*ASSIGNMENT:*
Type out the listing again, exactly, with every line included.

STORED DATA Start Marker

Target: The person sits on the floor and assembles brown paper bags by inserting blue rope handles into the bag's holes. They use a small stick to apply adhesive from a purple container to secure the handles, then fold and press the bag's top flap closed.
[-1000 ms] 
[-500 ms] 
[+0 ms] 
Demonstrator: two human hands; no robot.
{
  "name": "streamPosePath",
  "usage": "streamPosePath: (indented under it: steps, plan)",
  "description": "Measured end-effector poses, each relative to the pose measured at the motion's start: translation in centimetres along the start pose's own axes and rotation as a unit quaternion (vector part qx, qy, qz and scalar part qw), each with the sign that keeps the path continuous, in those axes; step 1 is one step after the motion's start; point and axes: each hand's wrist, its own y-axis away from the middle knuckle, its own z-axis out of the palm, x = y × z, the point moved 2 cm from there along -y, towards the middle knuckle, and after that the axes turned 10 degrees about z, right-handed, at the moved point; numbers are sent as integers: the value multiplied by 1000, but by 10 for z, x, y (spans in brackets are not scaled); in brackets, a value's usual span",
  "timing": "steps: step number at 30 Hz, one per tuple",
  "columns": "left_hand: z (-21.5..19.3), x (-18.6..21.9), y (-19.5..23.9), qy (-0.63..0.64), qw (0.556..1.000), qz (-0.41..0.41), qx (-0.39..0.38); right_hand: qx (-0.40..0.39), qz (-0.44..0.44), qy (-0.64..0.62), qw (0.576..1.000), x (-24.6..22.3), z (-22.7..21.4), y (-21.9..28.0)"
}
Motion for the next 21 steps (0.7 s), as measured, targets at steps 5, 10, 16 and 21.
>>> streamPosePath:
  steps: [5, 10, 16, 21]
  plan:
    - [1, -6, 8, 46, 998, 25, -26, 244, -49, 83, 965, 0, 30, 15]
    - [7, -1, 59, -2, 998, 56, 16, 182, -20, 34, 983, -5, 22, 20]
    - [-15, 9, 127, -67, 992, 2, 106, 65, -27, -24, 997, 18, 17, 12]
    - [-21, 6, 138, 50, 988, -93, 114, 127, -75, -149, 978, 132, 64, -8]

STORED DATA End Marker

*SOLUTION TO THE EXERCISE:*
Target: The person sits on the floor and assembles brown paper bags by inserting blue rope handles into the bag's holes. They use a small stick to apply adhesive from a purple container to secure the handles, then fold and press the bag's top flap closed.
[-1000 ms] 
[-500 ms] 
[+0 ms] 
Demonstrator: two human hands; no robot.
{
  "name": "streamPosePath",
  "usage": "streamPosePath: (indented under it: steps, plan)",
  "description": "Measured end-effector poses, each relative to the pose measured at the motion's start: translation in centimetres along the start pose's own axes and rotation as a unit quaternion (vector part qx, qy, qz and scalar part qw), each with the sign that keeps the path continuous, in those axes; step 1 is one step after the motion's start; point and axes: each hand's wrist, its own y-axis away from the middle knuckle, its own z-axis out of the palm, x = y × z, the point moved 2 cm from there along -y, towards the middle knuckle, and after that the axes turned 10 degrees about z, right-handed, at the moved point; numbers are sent as integers: the value multiplied by 1000, but by 10 for z, x, y (spans in brackets are not scaled); in brackets, a value's usual span",
  "timing": "steps: step number at 30 Hz, one per tuple",
  "columns": "left_hand: z (-21.5..19.3), x (-18.6..21.9), y (-19.5..23.9), qy (-0.63..0.64), qw (0.556..1.000), qz (-0.41..0.41), qx (-0.39..0.38); right_hand: qx (-0.40..0.39), qz (-0.44..0.44), qy (-0.64..0.62), qw (0.576..1.000), x (-24.6..22.3), z (-22.7..21.4), y (-21.9..28.0)"
}
Motion for the next 21 steps (0.7 s), as measured, targets at steps 5, 10, 16 and 21.
>>> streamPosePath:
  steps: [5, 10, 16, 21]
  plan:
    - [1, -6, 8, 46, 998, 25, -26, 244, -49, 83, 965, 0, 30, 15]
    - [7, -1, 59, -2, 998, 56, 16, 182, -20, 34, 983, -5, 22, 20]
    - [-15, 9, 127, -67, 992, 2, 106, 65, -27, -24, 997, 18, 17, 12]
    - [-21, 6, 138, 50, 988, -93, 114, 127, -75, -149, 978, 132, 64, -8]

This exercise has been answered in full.